-- Supplied information follows --
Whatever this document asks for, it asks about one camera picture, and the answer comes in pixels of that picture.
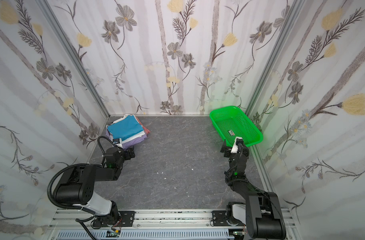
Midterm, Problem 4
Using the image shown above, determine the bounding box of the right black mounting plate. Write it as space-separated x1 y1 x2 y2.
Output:
210 210 230 227

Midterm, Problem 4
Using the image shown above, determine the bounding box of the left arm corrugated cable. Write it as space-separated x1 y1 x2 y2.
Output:
47 162 96 215

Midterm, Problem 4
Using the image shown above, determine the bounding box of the white slotted cable duct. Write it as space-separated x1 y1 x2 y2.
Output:
56 229 235 240

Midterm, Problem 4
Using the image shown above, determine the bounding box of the green plastic basket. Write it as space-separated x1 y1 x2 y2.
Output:
209 106 263 147

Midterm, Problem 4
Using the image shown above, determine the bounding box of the black mounting plate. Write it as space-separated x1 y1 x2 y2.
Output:
91 211 135 229
210 210 230 227

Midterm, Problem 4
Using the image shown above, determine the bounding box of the red folded shirt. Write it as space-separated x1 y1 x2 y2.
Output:
136 117 150 135

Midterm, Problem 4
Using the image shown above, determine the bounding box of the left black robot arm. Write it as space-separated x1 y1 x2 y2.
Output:
47 147 135 228

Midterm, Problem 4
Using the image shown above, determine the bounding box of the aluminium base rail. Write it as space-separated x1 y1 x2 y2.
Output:
47 209 297 240

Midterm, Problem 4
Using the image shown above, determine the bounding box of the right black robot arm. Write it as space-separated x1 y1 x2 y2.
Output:
220 137 286 240

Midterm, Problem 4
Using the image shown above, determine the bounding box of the blue t shirt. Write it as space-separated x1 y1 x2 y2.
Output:
106 114 144 142

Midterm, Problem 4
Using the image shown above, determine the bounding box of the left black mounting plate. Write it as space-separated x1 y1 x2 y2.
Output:
91 211 135 229

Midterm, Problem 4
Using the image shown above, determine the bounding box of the white black folded shirt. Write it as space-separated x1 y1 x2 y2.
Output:
108 113 146 145
-- Supplied information concluded --
§ **What to work on**
For the word "bounding", find every line in the data that holds it and copy that line.

§ **Answer to this problem**
Using the image shown above, determine the bounding box of the right black mounting plate. Write it as space-separated x1 y1 x2 y2.
Using the image shown above, determine the bounding box of the left arm corrugated cable. Write it as space-separated x1 y1 x2 y2.
Using the image shown above, determine the bounding box of the white slotted cable duct. Write it as space-separated x1 y1 x2 y2.
Using the image shown above, determine the bounding box of the green plastic basket. Write it as space-separated x1 y1 x2 y2.
Using the image shown above, determine the bounding box of the black mounting plate. Write it as space-separated x1 y1 x2 y2.
Using the image shown above, determine the bounding box of the red folded shirt. Write it as space-separated x1 y1 x2 y2.
Using the image shown above, determine the bounding box of the left black robot arm. Write it as space-separated x1 y1 x2 y2.
Using the image shown above, determine the bounding box of the aluminium base rail. Write it as space-separated x1 y1 x2 y2.
Using the image shown above, determine the bounding box of the right black robot arm. Write it as space-separated x1 y1 x2 y2.
Using the image shown above, determine the bounding box of the blue t shirt. Write it as space-separated x1 y1 x2 y2.
Using the image shown above, determine the bounding box of the left black mounting plate. Write it as space-separated x1 y1 x2 y2.
Using the image shown above, determine the bounding box of the white black folded shirt. Write it as space-separated x1 y1 x2 y2.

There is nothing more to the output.